Many different foods can be prepared by dehydration. Meat has held a historically significant role. For centuries, much of the European diet depended on dried cod—known as salt cod, bacalhau (with salt), or stockfish (without). It formed the main protein source for the slaves on the West Indian plantations, and was a major economic force within the triangular trade. Dried fish most commonly cod or haddock, known as Harðfiskur, is a delicacy in Iceland, while dried reindeer meat is a traditional Sámi food. Dried meats include prosciutto (Parma ham), bresaola, biltong and beef jerky.

Dried fruits have been consumed historically due to their high sugar content and sweet taste, and a longer shelf-life from drying. Fruits may be used and named differently when dried. The plum becomes a prune, the grape a raisin. Figs and dates may be transformed into different products that can either be eaten as they are, used in recipes, or rehydrated.

Freeze-dried vegetables are often found in food for backpackers, hunters, and the military. Garlic and onion are often dried and stored with their stalks braided. Edible mushrooms are sometimes dried for preservation or to be used as seasonings.

== Preparation ==
Home drying of vegetables, fruit and meat can be carried out with electrical dehydrators (household appliances) or by sun-drying or by wind. Preservatives such as potassium metabisulfite, BHA, or BHT may be used, but are not required. However, dried products without these preservatives may require refrigeration or freezing to ensure safe storage for a long time.

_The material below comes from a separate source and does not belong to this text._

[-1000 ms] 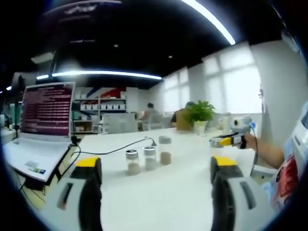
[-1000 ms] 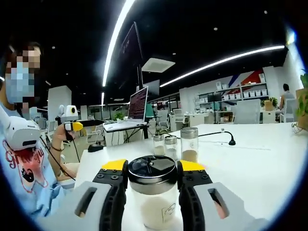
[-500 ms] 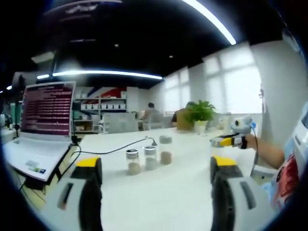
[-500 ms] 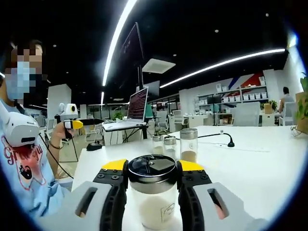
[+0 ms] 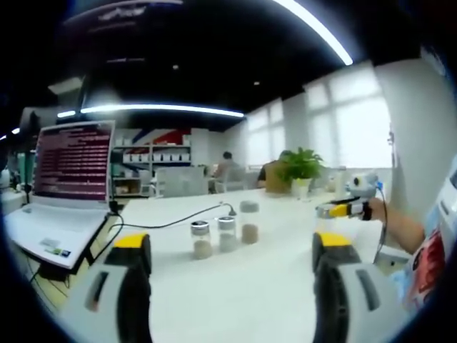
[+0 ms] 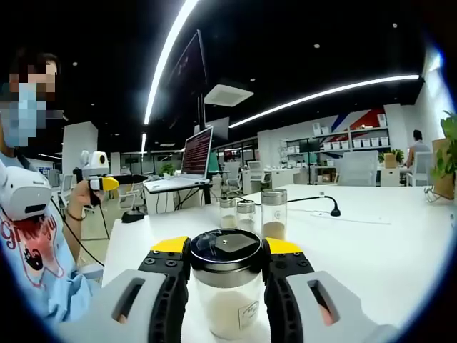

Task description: Rotate the seasoning bottle until the label or dispensing opening points toward the visible target arrow and the bottle remains upright within the marked orientation range

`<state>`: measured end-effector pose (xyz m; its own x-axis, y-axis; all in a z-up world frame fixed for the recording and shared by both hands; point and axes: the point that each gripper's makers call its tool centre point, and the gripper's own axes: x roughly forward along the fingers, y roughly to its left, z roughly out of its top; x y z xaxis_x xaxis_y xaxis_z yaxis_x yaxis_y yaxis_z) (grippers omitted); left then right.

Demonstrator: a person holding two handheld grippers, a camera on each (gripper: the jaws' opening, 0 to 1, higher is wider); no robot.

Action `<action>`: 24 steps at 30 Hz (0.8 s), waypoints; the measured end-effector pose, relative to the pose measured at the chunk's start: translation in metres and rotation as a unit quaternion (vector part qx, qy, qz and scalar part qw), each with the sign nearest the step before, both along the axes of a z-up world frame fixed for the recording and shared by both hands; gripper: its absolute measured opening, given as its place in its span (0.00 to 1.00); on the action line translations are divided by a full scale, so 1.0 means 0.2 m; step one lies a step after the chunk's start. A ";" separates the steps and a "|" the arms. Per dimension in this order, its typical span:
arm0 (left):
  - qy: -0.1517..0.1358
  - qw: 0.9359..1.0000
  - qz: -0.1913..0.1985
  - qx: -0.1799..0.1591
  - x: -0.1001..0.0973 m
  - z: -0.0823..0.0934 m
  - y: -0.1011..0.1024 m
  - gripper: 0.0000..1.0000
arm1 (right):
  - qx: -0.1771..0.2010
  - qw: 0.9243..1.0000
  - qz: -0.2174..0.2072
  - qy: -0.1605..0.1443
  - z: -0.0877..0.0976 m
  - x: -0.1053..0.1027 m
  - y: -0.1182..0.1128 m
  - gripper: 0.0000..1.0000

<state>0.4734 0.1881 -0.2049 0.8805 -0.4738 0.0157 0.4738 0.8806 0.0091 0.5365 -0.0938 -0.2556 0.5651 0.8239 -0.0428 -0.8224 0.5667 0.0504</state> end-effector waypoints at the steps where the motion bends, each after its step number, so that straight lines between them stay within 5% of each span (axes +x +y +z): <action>1: 0.000 1.000 0.000 0.000 0.00 0.00 0.00 0.99 | -0.005 1.000 -0.005 -0.002 0.00 0.00 0.00 0.39; 24: -0.004 1.000 -0.001 -0.001 0.00 0.00 0.01 0.97 | -0.011 0.998 -0.065 -0.009 -0.01 -0.01 -0.01 0.39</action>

Industrial food dehydration is often accomplished by freeze-drying. In this case, food is flash frozen and put into a reduced-pressure system which causes the water to sublimate directly from the solid to the gaseous phase. Although freeze-drying is more expensive than traditional dehydration techniques, it also mitigates the change in flavor, texture, and nutritional value. In addition, another widely used industrial method of drying of food is convective hot air drying. Industrial hot air dryers are simple and easy to design, construct and maintain. More so, it is very affordable and has been reported to retain most of the nutritional properties of food if dried using appropriate drying conditions.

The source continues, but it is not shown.